SYDNEY, Feb 24 (Reuters) - Australia's biggest retail group Wesfarmers Ltd WES.AX posted a small rise in half year profit with strong performances across its retail businesses offsetting weakness in its resources division.
Wesfarmers, which owns the Coles supermarket chain, said profit for the six months ending December 31 totalled A$1.39 billion, up a touch from the A$1.38 billion reported during the same six month period last year. expect Wesfarmers to report full-year net income to total A$2.51 billion.
"Overall, return on capital for the retail portfolio improved strongly as a continuing focus on capital efficiency further leveraged the earnings growth recorded," Managing Director Richard Goyder said in a statement.
Yet, Wesfarmers has been battling a step-up in competition brought about by new entrants such as Aldi, contributing to three profit forecast downgrades last year.
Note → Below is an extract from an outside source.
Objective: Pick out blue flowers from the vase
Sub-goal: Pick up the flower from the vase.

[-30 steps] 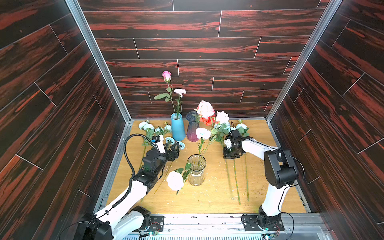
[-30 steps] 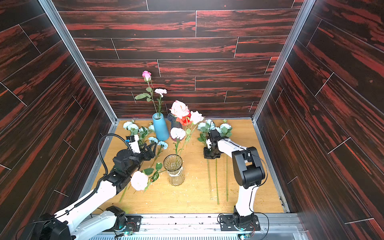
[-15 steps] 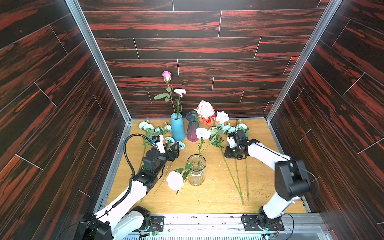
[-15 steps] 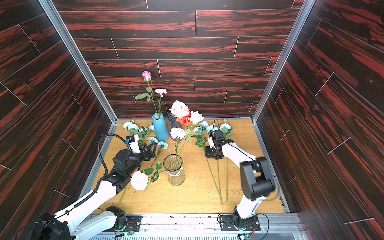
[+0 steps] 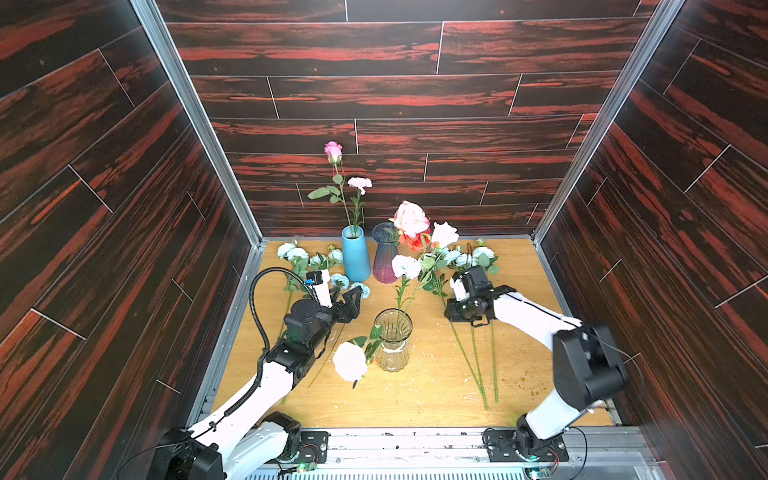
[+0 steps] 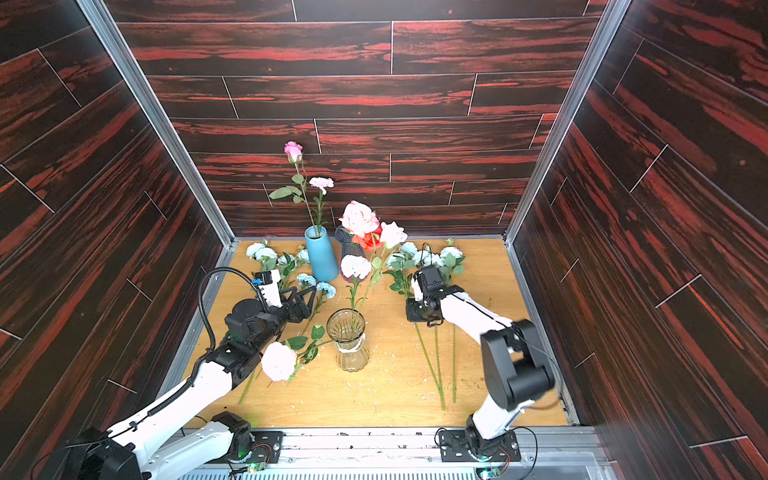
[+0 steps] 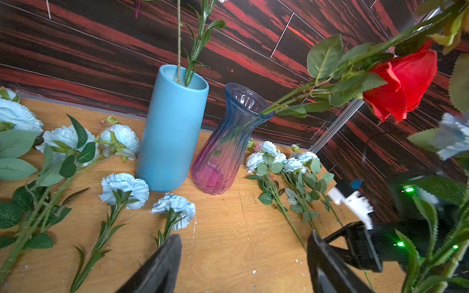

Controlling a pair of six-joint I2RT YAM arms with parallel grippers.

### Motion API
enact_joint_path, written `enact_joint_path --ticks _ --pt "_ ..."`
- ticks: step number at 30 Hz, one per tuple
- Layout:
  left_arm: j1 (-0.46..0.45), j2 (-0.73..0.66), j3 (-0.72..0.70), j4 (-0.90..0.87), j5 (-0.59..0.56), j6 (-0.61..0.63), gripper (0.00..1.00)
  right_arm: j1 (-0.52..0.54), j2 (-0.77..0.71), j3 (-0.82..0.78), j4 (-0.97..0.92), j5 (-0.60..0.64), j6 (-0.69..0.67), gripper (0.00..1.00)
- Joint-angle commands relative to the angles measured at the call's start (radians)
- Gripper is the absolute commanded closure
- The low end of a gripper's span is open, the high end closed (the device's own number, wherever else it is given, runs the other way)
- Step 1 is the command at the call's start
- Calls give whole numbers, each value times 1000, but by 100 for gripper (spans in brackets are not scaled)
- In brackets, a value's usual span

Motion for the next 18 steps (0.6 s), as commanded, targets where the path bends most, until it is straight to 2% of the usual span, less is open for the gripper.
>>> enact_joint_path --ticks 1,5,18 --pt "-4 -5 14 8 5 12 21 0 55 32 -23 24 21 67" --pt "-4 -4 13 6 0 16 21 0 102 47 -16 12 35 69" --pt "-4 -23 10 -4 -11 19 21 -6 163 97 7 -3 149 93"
With the challenge in the food grocery sector, Wesfarmers last month agreed a A$1.7 billion expansion into Britain's hardware sector, betting on an extension of the "do-it-yourself" craze that turned its Bunnings stores into the market leader at home.
Wesfarmers' overseas expansion highlights the confidence it has gained in the DIY sector since buying Bunnings Warehouse two decades ago.
The chain has ridden a housing boom and a fixation with property-focused TV shows to now hold a 40 percent share of Australia's A$40 billion home improvement market.